Не исключено, что при иной подготовке я тоже чего-нибудь добился бы, но совершенно ясно, что без всякой подготовки и совсем без руководства я вынужден был бы преодолевать очень много препятствий и мне не удалось бы достигнуть того, что я достиг сейчас. Человек, обладающий от природы деятельным и пытливым умом, легко может растратить силы на пустяки, которыми не стоит заниматься. Я чрезвычайно высоко ценю свои ранние знакомства с людьми, обладающими выдающимся интеллектом, и хотя другие связи могли совершенно иным путем привести меня к науке, отсутствие всяких контактов превратило бы меня в беспомощного чудака. Я знаю много случаев, когда относительная бедность научных связей если не оказалась совершенно губительной, то, во всяком случае, нанесла чувствительный урон.
Ученый должен быть в курсе того, что происходит вокруг, иначе его работа не даст настоящих результатов. Он должен жить в мире, где занятие наукой обеспечивает возможность существовать, где есть товарищи, беседуя с которыми можно совершенствовать свои способности.
Вполне вероятно, что 95 процентов оригинальных научных работ принадлежит меньше чем 5 процентам профессиональных ученых, но большая часть из них вообще не была бы написана, если бы остальные 95 процентов ученых не содействовали созданию общего достаточно высокого уровня науки. Ведь даже ученые-самоучки платят дань атмосфере бескорыстного горения, созданной нашими университетами, поскольку это есть та конкретная обстановка, в которой протекает их работа.

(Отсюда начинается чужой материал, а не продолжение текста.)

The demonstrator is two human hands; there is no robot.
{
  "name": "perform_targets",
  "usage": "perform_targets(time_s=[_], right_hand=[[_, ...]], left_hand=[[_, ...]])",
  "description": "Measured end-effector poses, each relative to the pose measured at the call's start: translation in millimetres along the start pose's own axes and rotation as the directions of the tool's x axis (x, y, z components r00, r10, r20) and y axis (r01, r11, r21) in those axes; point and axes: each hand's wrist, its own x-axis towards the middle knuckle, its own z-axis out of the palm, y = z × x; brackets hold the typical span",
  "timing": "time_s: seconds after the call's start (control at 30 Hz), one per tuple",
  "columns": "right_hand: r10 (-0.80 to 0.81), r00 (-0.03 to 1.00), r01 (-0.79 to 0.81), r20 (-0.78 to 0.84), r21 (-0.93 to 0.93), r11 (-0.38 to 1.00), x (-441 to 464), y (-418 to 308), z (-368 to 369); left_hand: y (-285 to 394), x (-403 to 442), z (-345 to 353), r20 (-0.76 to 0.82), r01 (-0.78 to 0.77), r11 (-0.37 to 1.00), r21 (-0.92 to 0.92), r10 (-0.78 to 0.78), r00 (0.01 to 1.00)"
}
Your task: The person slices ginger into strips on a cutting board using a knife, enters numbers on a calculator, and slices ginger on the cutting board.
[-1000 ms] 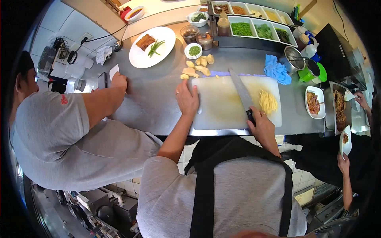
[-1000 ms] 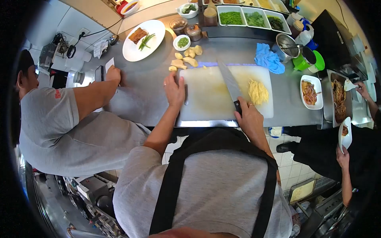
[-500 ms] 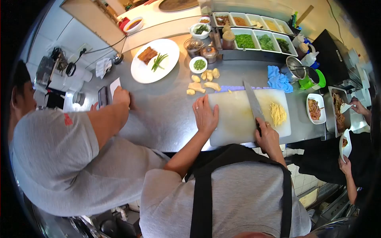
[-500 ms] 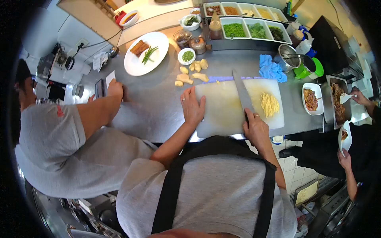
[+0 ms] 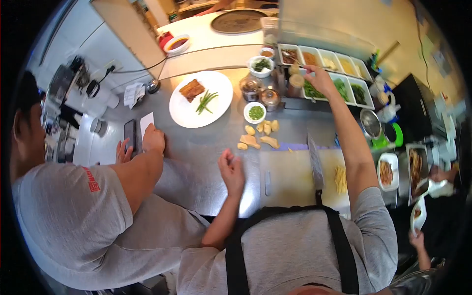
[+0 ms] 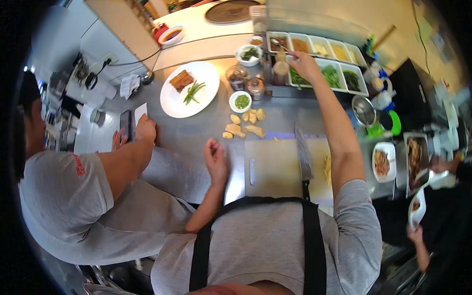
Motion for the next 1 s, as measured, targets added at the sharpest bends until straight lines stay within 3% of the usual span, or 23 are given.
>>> perform_targets(time_s=[0.1, 0.2, 0.3, 0.43, 0.53, 0.63, 0.73, 0.83, 0.87, 0.93, 0.97, 1.0], right_hand=[[-0.117, 0.985, 0.113, 0.126, 0.043, 0.993, 38.7, 29.8, 26.1], [-0.188, 0.964, 0.191, 0.189, 0.002, 0.982, 54.8, 31.2, 40.9], [-0.172, 0.969, 0.177, 0.178, -0.014, 0.984, 53.6, 20.3, 44.6], [-0.132, 0.964, 0.164, 0.23, -0.127, 0.978, 64.2, 6.1, 23.1], [-0.098, 0.96, 0.055, 0.263, 0.167, 0.984, 92.9, -4.2, 1.6], [-0.172, 0.985, 0.167, 0.03, 0.121, 0.979, 104.0, -60.5, -25.1], [-0.252, 0.965, 0.262, -0.071, 0.277, 0.925, 111.6, -103.7, -14.9], [-0.15, 0.988, 0.115, 0.031, 0.498, 0.86, 104.3, -147.3, 25.9], [-0.134, 0.983, 0.017, 0.127, 0.659, 0.752, 92.8, -167.4, 40.8], [-0.094, 0.948, -0.108, 0.304, 0.586, 0.803, 76.0, -191.3, 64.9], [-0.118, 0.944, -0.051, 0.308, 0.49, 0.87, 74.2, -188.5, 86.2], [-0.206, 0.952, 0.118, 0.229, 0.347, 0.93, 69.6, -185.1, 106.3]], left_hand=[[-19.8, 57.8, -29.7, -0.065, 0.196, 0.946, -0.259, -0.22, 0.973], [-19.8, 112.8, -42.7, -0.154, 0.257, 0.853, -0.455, -0.36, 0.92], [-15.7, 150.8, -44.8, -0.128, 0.262, 0.784, -0.563, -0.395, 0.909], [-22.5, 174.9, -33.5, -0.133, 0.297, 0.806, -0.512, -0.415, 0.9], [-21.8, 176.2, -24.5, -0.171, 0.291, 0.836, -0.465, -0.407, 0.897], [-20.7, 175.2, -5.4, -0.128, 0.265, 0.835, -0.482, -0.366, 0.922], [-20.2, 178.2, 11.7, -0.015, 0.364, 0.833, -0.416, -0.407, 0.914], [-20.3, 176.2, 15.6, -0.004, 0.372, 0.826, -0.424, -0.412, 0.911], [-21.5, 176.4, 14.5, -0.004, 0.369, 0.822, -0.434, -0.412, 0.911], [-11.1, 172.5, 9.1, -0.023, 0.359, 0.768, -0.531, -0.437, 0.899], [-7.4, 168.8, 6.2, -0.032, 0.351, 0.737, -0.578, -0.45, 0.892], [-10.1, 165.2, 3.5, -0.067, 0.322, 0.746, -0.583, -0.439, 0.896]])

Нет сомнения, что в настоящее время, особенно в Америке, формально научной деятельностью занимается гораздо больше мужчин и женщин, чем когда-либо раньше. Но это не значит, что околонаучные круги интеллигенции получили соответствующее пополнение. Многие современные американские ученые работают в правительственных лабораториях, где секретность — обычный порядок вещей; все, что они делают, так обдуманно подразделено на отдельные задачи, что никто из них не в состоянии полностью понять значение своей собственной работы. И в правительственных, и в больших промышленных лабораториях настолько хорошо понимают, какую ценность представляют ученые, что их заставляют точно отмечать время прихода и ухода и отчитываться в каждой минуте, которую они тратят на исследовательскую работу. Отпуска сокращены до ничтожного минимума, но зато всемерно поощряются консультации, доклады и посещения других предприятий; при такой системе ученый, в особенности молодой ученый, просто не имеет досуга, чтобы вынашивать свои собственные идеи.
Сейчас наука оплачивается лучше, чем раньше. Поэтому научная карьера начала привлекать людей, думающих прежде всего о деньгах и не способных унизиться до того, чтобы пожертвовать немедленной прибылью ради свободного развития каких-то своих концепций. Тем более, что это скрытое развитие при всей своей важности для будущего обычно не приносит ни цента тем, кто субсидирует науку сейчас.
В деловом мире, может быть, и привыкли к риску, связанному с длительными операциями, но такого рода риск основан на расчете, а вряд ли что-нибудь еще поддается расчету в столь малой степени, как та выгода, которую может принести в будущем новая идея.
Мы живем в эпоху, когда соображения выгоды играют настолько исключительную роль, что подавляют все остальные. Современное общество оценивает стоимость идей в долларах и центах, хотя их ценность гораздо долговечнее ценности денег. Открытие, которое, быть может, только через пятьдесят лет даст что-нибудь практике, почти не имеет шансов оказаться выгодным для тех, кто оплачивал всю работу, проделанную ради того, чтобы оно совершилось; в то же время не стремиться к такого рода открытиям и жить тем, что уже достигнуто, — значит предавать свое собственное будущее и будущее своих детей и внуков.
Научные традиции, как рощи секвойи, могут существовать тысячи лет; древесина, которую мы потребляем сейчас, — результат вложений, сделанных солнцем и дождем много веков тому назад. Прибыль от этих вложений налицо, но какая часть денег и ценных бумаг остается в одних и тех же руках на протяжении хотя бы одного только столетия? Вот почему, измеряя долгую жизнь секвойи денежными единицами, обладающими лишь скоропреходящей ценностью, мы не можем считать секвойю сельскохозяйственной культурой. В мире, связанном стремлением к выгоде, мы вынуждены эксплуатировать рощи секвойи, как шахты, не оставляя будущему ничего, кроме опустошенной земли.
Некоторые научные идеи, возникшие еще во времена Лейбница, т. е. около двухсот пятидесяти лет тому назад, только сейчас нашли применение в промышленности. Может ли какая-нибудь фирма или правительственное учреждение с их вечными заботами о немедленном создании нового оружия охватить такой период времени?